As circuits are increasingly designed with smaller and smaller voltages (e.g., low power applications), it is becoming increasingly important to generate internal reference voltages that are accurate to within a percent, particularly as the smaller voltages are used which reduce the room for error when generating the internal reference voltage(s). While different solutions have been proposed for addressing the different types of error source, none have proven entirely satisfactory. For example, errors contained in the input voltage Verror can be addressed by adjusting or trimming the resistor divider 19 during test by digitally selecting one of the switched taps in the resistor divider 19. The tap selection can be determined individually for each device by monitoring the Vout signal and searching for an optimal tap, but this approach requires costly test time. The tap selection may also be generalized for all devices by characterizing all devices, but selecting a tap based on characterization places a burden on processing, and requires resources to monitor the validity of the choice throughout the life of the product. Thus, neither method is optimal in the production environment. While automated reference voltage regulation circuits have been proposed, such as described in U.S. Pat. No. 6,738,298 to Cioaca et al, they do not address all of the error sources (such as the opamp offset voltage error source) and also suffer from undue circuit complexity. Indeed, common offset suppression techniques increase circuit size and complexity, and are one major reason that analog circuitry does not scale with decreasing feature size.

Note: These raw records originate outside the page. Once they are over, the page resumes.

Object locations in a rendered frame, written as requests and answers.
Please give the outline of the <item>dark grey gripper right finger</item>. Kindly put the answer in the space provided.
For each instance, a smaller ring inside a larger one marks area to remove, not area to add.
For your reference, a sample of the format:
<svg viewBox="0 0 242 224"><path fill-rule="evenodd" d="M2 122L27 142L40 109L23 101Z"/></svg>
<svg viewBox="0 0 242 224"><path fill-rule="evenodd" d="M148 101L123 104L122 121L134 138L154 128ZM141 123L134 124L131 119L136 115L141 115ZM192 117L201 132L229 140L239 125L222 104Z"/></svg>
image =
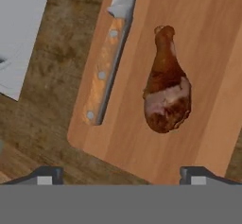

Accordingly, there is a need for an improved system and methodology for efficiently regulating a reference voltage generator circuit to remove error sources from the input voltage source and from the opamp offset voltage. There is also a need for an automatic reference voltage regulation circuit which overcomes the problems in the art, such as outlined above. Further limitations and disadvantages of conventional solutions and technologies will become apparent to one of skill in the art after reviewing the remainder of the present application with reference to the drawings and detailed description which follow.